An afterthought troubled me. When the police who raided the flat in Stoke Newington wrote up their notes, how did they know how to spell Anna Mendelssohn’s fictive surname, Pye? It might have been Pie. I remembered, quite fondly, a cartoon strip in a Dublin evening newspaper which we used to read as students, the adventures of a certain Professor Pi. This bumbling eccentric had a fondness for afternoon cinemas and his mythology was soon confused with that of the philosopher Ludwig Wittgenstein, who was much discussed in pubs and even sampled as text by a few show-offs. Wittgenstein was one of us, he had an Irish period.
There was also the Hitchcock connection, another enthusiasm of the Dublin years. The politics of the great-bellied Buddha director were even more dubious than my own. They were a politics of control, a benevolent dictatorship of German-inspired taste, obsessive preparation, malign fate: he recognized the bomb that went off in a bus in
Sabotage
, his reworking of Conrad’s
The Secret Agent
, as a technical flaw, a sin against the laws of suspense. The boilerplated head of Hitchcock in the interior courtyard of the flats built on the site of the Gainsborough Studios gave him the look of Chairman Mao, an enigmatic master-dictator with absolute command of the laws of space and time. And an assembly line of robotic ice-maidens available to perform at his whim.
Politically,
Topaz
in 1969 was the nadir: a film that might have been produced by the CIA, an anti-Castro folly as successful as the invasion of the Bay of Pigs.
Torn Curtain
, out of its time, playing on stereotypes and prettily fraudulent backdrops, in an East Germany out of Hitchcock’s pre-war espionage thriller period, was more appealing. The good Germans around Leipzig belong to an underground organization dedicated to passing scientific information, about bigger and better bombs, to American agents. They have a symbol that they sometimes scratch in the dirt: the sixteenth letter in the Greek alphabet, the symbol for the ratio of the circumference of a circle to its diameter. Pi. A symbol with the resonance of a Chinese character painted on a scroll. A shape that reminded me of the mushroom-hats of the Hasidic men in the rain.
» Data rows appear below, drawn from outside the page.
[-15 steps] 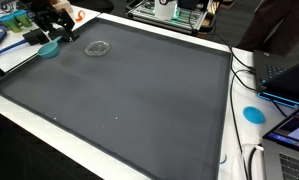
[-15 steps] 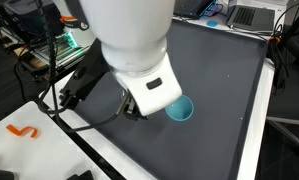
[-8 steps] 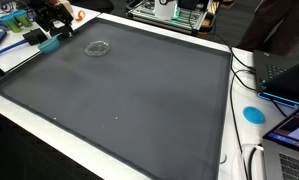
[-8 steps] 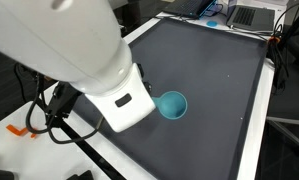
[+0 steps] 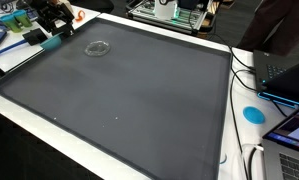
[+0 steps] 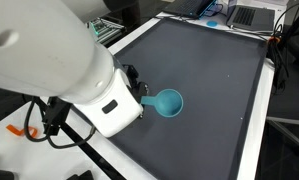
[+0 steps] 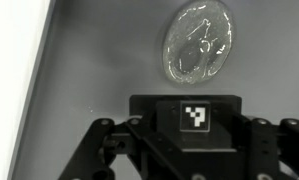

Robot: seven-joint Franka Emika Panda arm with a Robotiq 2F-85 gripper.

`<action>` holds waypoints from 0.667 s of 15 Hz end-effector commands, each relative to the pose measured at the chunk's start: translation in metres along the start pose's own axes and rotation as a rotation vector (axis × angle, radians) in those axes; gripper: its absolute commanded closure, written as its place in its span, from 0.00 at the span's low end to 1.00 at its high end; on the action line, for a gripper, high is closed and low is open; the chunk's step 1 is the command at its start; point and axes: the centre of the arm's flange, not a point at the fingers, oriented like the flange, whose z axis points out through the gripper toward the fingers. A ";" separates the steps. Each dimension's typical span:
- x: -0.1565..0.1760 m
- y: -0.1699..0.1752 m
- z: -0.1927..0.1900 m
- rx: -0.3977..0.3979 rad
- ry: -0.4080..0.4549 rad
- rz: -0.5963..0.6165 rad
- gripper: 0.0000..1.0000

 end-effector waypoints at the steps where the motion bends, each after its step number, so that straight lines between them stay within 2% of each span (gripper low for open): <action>1: -0.022 -0.005 0.004 0.042 0.032 -0.032 0.72; 10: -0.057 -0.008 0.021 0.080 0.073 -0.103 0.72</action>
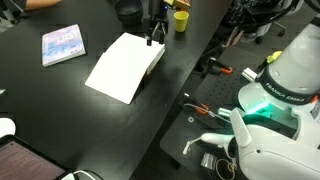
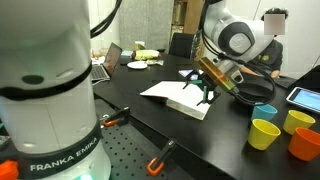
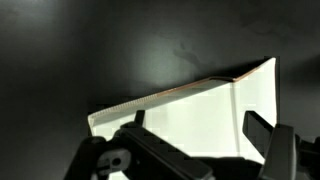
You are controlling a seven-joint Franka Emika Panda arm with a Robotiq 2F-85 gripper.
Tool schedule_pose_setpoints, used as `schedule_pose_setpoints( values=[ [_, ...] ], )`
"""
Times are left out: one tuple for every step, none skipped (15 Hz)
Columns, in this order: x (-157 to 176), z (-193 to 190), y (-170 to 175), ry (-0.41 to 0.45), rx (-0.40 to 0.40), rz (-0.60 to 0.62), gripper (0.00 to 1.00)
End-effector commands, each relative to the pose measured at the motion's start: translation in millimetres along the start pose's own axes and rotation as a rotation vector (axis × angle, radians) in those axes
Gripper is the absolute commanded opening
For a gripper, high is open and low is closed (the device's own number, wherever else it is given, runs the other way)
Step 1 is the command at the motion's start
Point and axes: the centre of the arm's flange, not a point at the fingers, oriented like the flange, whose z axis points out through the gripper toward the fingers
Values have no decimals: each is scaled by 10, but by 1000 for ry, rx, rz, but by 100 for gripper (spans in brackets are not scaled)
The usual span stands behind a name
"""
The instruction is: Open the book, then flip to the middle
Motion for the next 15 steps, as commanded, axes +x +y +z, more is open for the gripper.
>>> schedule_pose_setpoints(
  values=[
    [39,106,216,18,7,5,100],
    [36,132,267,15,4,15,100],
    [37,156,312,10,4,22,100],
    [45,182,351,4,7,28,100],
    [57,201,380,-1,9,39,100],
    [65,218,403,-8,10,47,100],
    [79,232,422,-15,8,51,100],
    [93,243,441,-21,2,62,100],
    [104,250,452,-23,-3,67,100],
    [123,257,465,-25,-15,75,100],
    [138,266,477,-25,-31,83,100],
    [153,268,486,-22,-63,96,100],
    [157,263,497,-21,-92,116,100],
    [158,241,510,-21,-129,136,100],
    [151,213,525,-20,-158,153,100]
  ],
)
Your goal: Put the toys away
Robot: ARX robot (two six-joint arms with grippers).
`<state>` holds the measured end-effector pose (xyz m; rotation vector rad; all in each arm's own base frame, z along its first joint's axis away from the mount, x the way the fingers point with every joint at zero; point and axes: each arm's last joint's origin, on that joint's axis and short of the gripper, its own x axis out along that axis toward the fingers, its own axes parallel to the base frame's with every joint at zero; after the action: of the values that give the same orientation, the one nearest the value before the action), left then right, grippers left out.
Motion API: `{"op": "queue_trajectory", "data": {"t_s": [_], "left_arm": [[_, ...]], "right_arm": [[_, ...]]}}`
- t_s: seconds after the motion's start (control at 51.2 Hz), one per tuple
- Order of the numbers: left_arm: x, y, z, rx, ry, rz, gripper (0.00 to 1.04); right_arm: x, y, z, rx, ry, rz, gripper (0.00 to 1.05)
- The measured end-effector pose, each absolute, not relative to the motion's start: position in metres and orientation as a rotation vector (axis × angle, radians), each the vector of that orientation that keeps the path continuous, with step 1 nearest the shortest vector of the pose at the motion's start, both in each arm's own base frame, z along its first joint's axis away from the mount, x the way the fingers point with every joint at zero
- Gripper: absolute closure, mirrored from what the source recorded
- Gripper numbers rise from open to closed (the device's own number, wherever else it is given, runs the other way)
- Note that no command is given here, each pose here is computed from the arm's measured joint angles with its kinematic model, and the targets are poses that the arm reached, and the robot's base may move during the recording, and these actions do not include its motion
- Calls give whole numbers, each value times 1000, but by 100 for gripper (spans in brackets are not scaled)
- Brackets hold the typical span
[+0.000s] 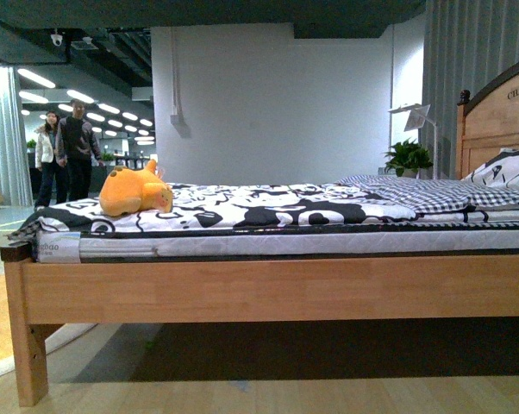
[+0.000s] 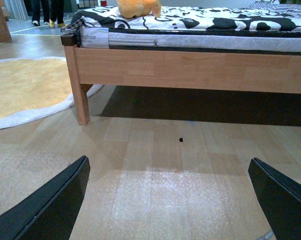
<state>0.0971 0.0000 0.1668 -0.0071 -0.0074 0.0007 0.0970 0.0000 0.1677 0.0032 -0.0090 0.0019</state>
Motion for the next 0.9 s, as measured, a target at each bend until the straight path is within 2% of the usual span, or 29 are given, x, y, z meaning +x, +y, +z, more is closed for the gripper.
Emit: {"op": "queue_trajectory", "data": {"t_s": [0.898], "left_arm": [[97, 0, 167, -7, -7, 1, 6]], "right_arm": [[97, 0, 168, 3, -9, 2, 6]]}}
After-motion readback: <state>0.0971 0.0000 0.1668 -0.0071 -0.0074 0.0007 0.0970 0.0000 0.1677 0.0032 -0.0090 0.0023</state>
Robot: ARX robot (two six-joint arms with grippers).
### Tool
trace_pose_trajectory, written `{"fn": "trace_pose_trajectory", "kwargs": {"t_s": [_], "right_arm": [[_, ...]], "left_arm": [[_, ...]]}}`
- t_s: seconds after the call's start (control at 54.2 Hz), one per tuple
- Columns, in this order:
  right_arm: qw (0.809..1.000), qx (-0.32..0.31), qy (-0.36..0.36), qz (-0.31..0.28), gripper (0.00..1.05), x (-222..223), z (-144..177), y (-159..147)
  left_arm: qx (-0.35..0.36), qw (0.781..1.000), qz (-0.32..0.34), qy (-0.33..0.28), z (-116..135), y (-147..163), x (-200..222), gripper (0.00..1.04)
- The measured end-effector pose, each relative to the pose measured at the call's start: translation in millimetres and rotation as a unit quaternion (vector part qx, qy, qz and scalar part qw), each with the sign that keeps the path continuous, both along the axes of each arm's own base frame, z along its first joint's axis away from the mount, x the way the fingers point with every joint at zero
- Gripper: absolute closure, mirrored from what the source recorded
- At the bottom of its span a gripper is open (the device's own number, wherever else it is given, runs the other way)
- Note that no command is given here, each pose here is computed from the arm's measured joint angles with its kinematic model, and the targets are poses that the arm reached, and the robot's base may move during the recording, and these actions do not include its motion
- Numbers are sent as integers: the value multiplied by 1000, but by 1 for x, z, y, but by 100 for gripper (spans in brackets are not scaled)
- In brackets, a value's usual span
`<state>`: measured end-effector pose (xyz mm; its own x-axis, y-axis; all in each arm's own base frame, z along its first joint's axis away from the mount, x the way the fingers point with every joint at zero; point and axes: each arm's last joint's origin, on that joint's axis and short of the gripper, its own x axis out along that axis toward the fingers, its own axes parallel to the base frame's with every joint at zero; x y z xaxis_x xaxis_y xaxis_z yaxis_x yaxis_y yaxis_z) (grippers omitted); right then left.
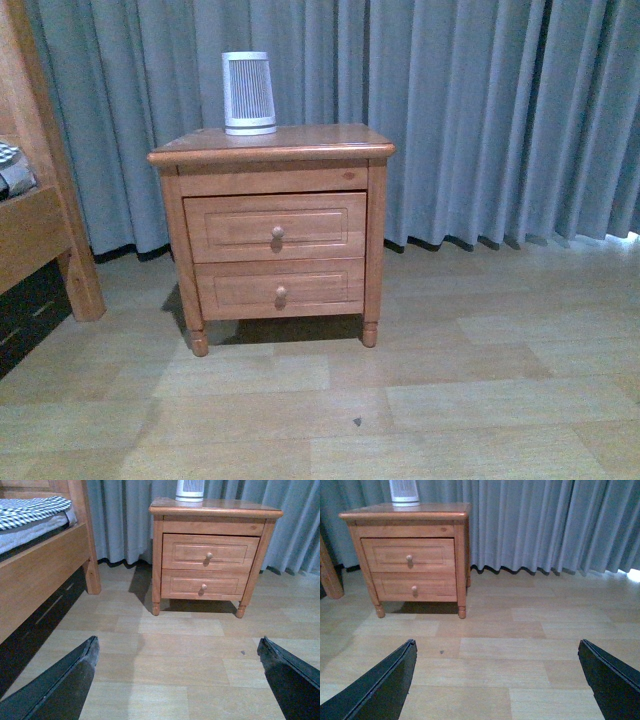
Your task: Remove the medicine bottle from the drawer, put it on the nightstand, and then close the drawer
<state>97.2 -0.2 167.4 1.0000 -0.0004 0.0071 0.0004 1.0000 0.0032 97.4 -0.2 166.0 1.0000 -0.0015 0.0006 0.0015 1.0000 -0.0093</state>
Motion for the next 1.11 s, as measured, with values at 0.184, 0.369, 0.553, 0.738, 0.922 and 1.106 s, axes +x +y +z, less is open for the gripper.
{"fn": "trace_pose_trajectory", "kwargs": {"t_s": [0.184,0.369,0.553,0.738,0.922,1.106], "right_arm": [[1000,0,0,0,7,0,0,0],[1000,0,0,0,7,0,0,0],[1000,0,0,0,7,0,0,0],[1000,0,0,0,7,0,0,0],[1000,0,0,0,7,0,0,0],[1000,0,0,0,7,0,0,0]], "left_arm": [[0,1000,0,0,0,0,0,7],[0,1000,0,0,0,0,0,7],[0,1000,0,0,0,0,0,7],[0,1000,0,0,0,0,0,7],[0,1000,0,0,0,0,0,7],[0,1000,0,0,0,0,0,7]]}}
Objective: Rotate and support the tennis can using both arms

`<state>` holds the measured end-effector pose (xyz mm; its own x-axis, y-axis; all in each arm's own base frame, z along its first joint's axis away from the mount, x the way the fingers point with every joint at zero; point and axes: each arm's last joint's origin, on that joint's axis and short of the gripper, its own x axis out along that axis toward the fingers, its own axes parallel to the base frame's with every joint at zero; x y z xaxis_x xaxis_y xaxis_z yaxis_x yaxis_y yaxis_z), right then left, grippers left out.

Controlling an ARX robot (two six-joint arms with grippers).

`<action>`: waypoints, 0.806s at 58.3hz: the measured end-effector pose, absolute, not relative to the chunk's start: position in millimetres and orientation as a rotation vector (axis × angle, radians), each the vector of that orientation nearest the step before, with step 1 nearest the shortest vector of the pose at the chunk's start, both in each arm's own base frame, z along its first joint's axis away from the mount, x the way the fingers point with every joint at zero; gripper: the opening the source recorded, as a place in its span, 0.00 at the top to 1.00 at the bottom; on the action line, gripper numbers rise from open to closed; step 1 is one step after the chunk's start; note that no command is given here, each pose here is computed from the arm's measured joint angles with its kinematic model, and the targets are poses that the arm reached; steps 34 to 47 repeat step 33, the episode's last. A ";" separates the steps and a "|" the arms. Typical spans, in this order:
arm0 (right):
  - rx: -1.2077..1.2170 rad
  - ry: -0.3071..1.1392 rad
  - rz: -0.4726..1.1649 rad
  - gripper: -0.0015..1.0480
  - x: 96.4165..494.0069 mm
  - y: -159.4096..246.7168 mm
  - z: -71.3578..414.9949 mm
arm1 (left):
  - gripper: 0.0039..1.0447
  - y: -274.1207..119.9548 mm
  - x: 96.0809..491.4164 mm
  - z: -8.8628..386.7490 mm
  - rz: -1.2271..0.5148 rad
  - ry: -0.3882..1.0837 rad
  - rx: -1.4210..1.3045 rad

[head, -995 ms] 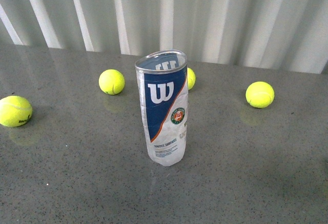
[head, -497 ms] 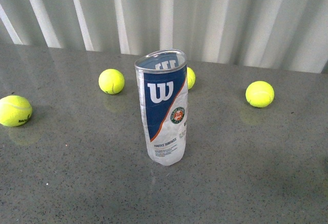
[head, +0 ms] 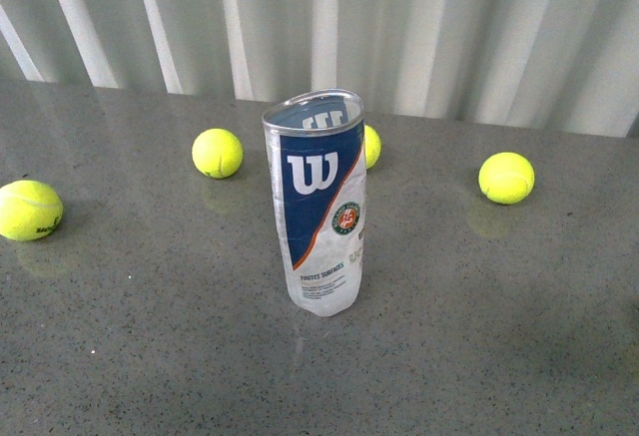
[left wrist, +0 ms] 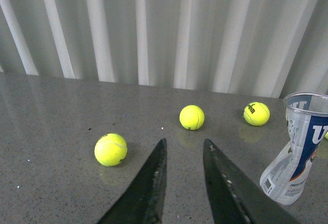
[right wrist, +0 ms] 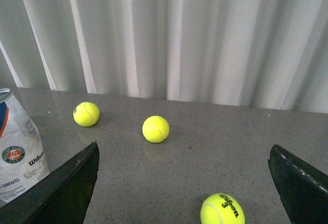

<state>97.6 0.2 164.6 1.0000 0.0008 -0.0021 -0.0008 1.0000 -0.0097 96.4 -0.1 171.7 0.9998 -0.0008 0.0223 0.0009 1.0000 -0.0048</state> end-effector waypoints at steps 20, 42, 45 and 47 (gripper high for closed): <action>-0.010 0.002 0.001 0.07 97.6 0.2 164.6 | 0.19 -0.1 96.4 171.7 -0.001 -0.022 -0.005; -0.010 0.002 0.001 0.07 97.6 0.2 164.6 | 0.06 -0.1 96.4 171.7 -0.001 -0.022 -0.004; -0.010 0.002 0.001 0.07 97.6 0.2 164.6 | 0.06 -0.1 96.4 171.7 -0.001 -0.022 -0.004; -0.010 0.002 0.001 0.07 97.6 0.2 164.6 | 0.06 -0.1 96.4 171.7 -0.001 -0.022 -0.004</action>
Anna Mendelssohn’s final booklet consisted of twenty-seven acrostic pieces based on the word ‘poetry’. Its title was
Py.
The identity-dissolving spread of water shimmers and shifts, its channels clearly demarcated, favoured by birds I fail to recognize: it covers the world. There is no solid ground left in my dreaming. Close to where the shore must once have been, oil-fed cormorants skulk on rotting wooden tripods, made from the ribs of sunken ships. Sea swallows river.